The answer must be every line of the records below that holds the word "bowl".
DATASET EXTRACT START
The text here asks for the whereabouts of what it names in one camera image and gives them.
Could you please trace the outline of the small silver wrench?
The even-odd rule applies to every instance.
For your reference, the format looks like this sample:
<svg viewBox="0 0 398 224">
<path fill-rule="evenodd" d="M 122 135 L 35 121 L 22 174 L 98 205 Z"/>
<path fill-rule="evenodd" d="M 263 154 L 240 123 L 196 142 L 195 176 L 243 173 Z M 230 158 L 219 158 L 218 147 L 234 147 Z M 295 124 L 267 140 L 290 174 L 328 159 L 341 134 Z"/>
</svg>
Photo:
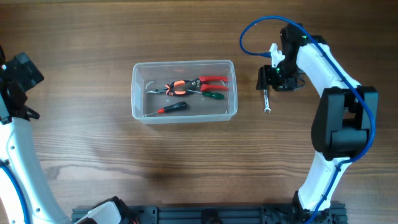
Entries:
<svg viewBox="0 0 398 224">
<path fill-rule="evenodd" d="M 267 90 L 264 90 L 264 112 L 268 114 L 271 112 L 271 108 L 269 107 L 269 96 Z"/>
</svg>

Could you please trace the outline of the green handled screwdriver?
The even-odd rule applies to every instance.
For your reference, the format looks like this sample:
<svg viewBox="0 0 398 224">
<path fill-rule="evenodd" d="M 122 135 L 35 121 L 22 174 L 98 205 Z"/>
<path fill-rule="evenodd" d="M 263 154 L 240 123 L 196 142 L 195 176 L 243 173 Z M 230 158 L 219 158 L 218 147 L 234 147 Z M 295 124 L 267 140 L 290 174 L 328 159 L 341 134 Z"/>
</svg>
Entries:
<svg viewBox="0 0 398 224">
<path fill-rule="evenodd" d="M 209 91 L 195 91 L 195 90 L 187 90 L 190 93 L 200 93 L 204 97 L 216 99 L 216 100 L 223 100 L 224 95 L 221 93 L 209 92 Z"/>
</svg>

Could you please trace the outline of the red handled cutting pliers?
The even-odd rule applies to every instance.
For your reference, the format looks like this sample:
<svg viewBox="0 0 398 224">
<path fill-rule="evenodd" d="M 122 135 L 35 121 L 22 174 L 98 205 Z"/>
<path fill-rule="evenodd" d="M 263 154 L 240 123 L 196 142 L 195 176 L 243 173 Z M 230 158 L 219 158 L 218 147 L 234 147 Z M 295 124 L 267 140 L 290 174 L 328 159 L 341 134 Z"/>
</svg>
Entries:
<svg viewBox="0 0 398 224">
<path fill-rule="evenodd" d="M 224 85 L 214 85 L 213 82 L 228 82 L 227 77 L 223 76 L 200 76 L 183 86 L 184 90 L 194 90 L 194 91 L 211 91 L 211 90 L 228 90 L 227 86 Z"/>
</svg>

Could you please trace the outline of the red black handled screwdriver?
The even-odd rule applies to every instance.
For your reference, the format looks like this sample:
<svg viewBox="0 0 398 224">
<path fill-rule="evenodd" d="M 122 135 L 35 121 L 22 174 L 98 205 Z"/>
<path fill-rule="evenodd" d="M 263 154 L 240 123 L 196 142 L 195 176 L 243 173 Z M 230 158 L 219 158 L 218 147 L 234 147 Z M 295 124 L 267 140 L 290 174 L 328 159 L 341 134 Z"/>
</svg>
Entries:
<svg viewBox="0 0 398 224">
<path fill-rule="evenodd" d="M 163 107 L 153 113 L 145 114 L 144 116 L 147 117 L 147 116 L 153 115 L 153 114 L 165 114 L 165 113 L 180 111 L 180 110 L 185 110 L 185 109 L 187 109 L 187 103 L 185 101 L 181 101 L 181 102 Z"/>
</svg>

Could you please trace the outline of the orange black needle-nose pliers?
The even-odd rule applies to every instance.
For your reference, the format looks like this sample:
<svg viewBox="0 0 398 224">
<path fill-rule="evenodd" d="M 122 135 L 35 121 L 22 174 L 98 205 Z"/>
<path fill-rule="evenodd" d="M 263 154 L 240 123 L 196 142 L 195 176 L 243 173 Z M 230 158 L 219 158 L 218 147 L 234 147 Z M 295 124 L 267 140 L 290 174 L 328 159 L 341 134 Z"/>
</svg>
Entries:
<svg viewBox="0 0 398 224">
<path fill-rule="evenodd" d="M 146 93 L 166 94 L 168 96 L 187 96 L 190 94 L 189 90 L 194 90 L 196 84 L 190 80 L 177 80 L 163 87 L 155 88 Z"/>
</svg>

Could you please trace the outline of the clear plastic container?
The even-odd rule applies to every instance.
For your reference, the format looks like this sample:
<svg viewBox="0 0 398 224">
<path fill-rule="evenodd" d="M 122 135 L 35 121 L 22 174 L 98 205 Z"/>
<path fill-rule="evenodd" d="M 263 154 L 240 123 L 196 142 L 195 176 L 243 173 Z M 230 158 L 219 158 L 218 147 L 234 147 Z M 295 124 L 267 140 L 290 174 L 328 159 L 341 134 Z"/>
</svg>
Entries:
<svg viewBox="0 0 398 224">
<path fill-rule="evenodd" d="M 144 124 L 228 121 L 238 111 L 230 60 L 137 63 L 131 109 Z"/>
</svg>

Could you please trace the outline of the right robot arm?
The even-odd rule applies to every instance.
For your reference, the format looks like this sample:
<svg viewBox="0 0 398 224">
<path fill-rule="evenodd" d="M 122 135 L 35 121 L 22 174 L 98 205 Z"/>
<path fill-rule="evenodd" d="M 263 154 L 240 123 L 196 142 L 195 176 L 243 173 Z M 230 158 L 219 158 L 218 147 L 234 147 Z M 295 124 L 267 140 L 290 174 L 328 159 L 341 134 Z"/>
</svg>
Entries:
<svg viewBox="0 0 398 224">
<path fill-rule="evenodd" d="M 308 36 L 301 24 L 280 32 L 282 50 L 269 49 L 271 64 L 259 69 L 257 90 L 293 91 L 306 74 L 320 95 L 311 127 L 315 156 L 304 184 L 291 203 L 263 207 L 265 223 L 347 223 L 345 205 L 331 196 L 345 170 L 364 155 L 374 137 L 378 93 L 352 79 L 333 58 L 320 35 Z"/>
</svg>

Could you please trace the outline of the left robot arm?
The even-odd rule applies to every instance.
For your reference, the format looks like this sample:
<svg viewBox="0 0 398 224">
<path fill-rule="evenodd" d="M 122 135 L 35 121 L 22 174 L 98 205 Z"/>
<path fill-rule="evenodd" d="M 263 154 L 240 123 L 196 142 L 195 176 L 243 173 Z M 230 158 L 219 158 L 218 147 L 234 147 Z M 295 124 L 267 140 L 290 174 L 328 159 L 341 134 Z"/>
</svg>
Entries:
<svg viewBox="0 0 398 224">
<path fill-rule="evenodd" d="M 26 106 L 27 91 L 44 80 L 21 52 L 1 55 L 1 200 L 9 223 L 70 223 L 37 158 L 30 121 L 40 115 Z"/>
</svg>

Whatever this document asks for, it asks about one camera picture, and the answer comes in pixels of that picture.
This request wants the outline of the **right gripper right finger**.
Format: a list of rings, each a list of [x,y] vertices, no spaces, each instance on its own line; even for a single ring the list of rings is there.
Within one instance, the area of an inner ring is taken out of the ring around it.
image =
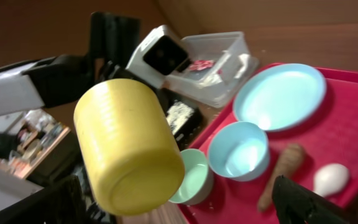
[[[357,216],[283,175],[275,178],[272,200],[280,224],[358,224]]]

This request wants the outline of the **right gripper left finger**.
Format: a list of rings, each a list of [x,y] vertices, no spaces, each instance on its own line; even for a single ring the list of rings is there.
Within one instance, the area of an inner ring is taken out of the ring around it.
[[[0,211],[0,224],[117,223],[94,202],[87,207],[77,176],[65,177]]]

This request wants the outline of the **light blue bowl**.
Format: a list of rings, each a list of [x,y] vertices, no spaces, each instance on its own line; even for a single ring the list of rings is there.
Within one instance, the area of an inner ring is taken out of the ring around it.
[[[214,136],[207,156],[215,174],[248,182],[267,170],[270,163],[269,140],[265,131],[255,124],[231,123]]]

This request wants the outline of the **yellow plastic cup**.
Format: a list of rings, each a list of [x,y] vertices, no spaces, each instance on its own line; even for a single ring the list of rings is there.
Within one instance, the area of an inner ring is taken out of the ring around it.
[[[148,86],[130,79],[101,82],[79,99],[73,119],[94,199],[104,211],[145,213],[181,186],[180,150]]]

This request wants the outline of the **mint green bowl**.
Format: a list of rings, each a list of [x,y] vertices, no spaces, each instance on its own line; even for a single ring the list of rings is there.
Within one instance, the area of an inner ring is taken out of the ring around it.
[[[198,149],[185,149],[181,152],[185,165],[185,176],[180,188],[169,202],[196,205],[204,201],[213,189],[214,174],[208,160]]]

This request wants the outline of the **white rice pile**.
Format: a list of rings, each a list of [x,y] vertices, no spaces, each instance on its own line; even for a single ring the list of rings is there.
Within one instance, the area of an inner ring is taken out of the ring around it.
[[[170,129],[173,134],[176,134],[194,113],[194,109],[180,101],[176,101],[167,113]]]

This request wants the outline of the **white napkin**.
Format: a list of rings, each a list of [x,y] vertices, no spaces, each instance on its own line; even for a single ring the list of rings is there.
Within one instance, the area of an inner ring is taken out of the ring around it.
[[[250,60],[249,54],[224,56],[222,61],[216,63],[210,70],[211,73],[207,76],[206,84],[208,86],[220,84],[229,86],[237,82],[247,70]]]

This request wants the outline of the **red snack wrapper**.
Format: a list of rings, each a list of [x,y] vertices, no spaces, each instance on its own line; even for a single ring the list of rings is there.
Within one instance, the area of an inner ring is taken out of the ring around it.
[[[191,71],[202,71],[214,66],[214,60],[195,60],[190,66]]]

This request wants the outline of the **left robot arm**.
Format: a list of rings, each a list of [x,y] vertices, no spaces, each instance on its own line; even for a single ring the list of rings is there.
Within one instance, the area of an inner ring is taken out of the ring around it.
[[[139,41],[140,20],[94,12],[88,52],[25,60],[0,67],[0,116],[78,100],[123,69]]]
DATASET EXTRACT END
- ANSWER -
This request wants the outline of the **light blue bowl**.
This request wants the outline of the **mint green bowl**.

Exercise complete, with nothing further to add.